Ao explicar que a entidade ainda está em processo de oficialização, embora já atue na defesa do tema, o professor Paulo César Pinheiro contou que a visita à Procuradoria Geral da República é a primeira feita pelo grupo. “Fizemos questão de começar a visita pela PGR, pelo apoio e parceria que temos com o Ministério Público Federal ao longo do anos”, destacando ainda iniciativas desenvolvidas em todo o país e que tiveram entre os organizadores pessoas que integram a comissão e membros do Ministério Público. Raquel Dodge, por sua vez, agradeceu a reverência e assegurou que a instituição está aberta à parceria. 

A procuradora-geral fez uma rápida apresentação sobre o trabalho que tem sido desenvolvido na área de direitos humanos tanto na PGR quanto no Conselho Nacional do Ministério Público (CNMP). “Temos trabalhado para dar uma dimensão mais substantiva e não apenas retórica à defesa de direitos humanos. Estejam certos que temos disposição para parcerias, com espaço para acolhimento e para priorizar as questões que a comissão elencar”, afirmou. Ainda na conversa, Raquel Dodge lembrou a importância de a comissão tratar de temas como a demarcação de terras indígenas e os que envolvem a construção de barragens, a exemplo de Brumadinho. 

Raquel Dodge destacou a importância de dar visibilidade a assuntos como o conceito de racismo ambiental, pouco conhecido e com consequências graves para populações mais vulneráveis. Também mencionou que a sociedade organizada e entidades de defesa de direitos humanos precisam refletir sobre os instrumentos disponíveis para o enfrentamento à intolerância, ao crime de ódio, ao racismo e outras formas de agressão.

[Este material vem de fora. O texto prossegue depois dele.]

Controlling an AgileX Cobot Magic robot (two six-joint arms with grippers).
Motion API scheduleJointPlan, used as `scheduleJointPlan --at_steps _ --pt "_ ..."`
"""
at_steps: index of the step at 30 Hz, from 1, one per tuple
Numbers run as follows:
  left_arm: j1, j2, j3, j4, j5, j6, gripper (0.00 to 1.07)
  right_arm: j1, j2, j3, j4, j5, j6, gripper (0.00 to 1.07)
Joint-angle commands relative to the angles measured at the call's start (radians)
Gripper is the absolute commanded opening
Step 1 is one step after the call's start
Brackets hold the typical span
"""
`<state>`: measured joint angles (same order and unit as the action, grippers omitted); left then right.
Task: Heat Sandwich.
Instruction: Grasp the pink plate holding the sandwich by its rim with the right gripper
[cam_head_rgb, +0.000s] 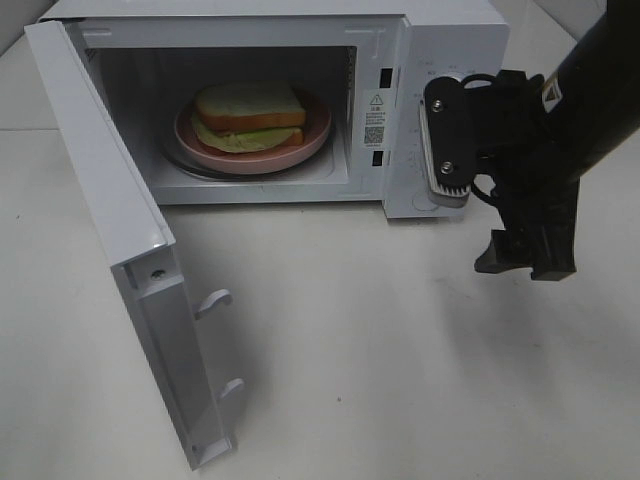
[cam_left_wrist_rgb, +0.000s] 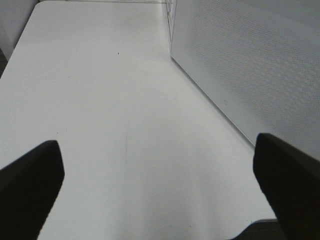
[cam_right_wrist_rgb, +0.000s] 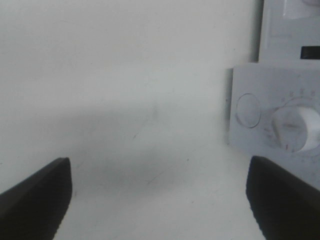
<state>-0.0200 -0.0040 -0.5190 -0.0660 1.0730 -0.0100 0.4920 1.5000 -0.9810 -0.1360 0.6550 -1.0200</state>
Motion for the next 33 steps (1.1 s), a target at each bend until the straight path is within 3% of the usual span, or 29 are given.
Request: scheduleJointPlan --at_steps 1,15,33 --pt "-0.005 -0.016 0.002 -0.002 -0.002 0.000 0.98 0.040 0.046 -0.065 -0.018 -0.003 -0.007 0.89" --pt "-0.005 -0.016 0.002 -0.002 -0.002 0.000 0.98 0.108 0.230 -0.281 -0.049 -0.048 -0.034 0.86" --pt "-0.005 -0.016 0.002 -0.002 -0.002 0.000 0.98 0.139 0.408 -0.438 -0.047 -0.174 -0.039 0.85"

Como exemplo, a PGR destacou o crime de ameaça que, por ter previsão legal de punição muito baixa, dificulta a aplicação. “É preciso fazer perguntas como: temos instrumentos jurídicos adequados para enfrentar práticas como a ameaça, que atinge não só os vulneráveis, mas também aqueles que se levantam para defender essas pessoas?”, pontuou. 

Sobre a Comissão – Conforme explicaram os porta vozes da comissão, o objetivo é “ajudar na proteção da integridade física, da liberdade e da dignidade humanas dos que possam estar ameaçados neste novo período duro da história brasileira”. A proposta é atuar em rede a partir da escolha de alguns casos e de algumas temáticas, sempre voltadas para o combate ao ódio e à intolerância. A escolha do nome da comissão é uma homenagem a Dom Paulo Evaristo Arns, morto em 2016 . No documento, o cardeal é descrito como alguém que, “acima de diferenças religiosas, políticas, sociais e ideológicas foi capaz de juntar forças em favor dos direitos humanos na mais difícil fase do regime ditatorial instaurado em 1964”. 

O comitê terá atuação nacional e, além de parceiros dentre os órgãos públicos, como o Ministério Público Federal, deverá reunir especialistas e pesquisadores sobre os temas em discussão. “A defesa de direitos humanos passa pelo reconhecimento da diversidade e da pluralidade e, desde o ano passado, temos observado o crescimento da intolerância, o que nos impele a agir”, afirmou Paulo Cesar Vanucci. A primeira sessão pública da comissão está marcada para 20 de fevereiro.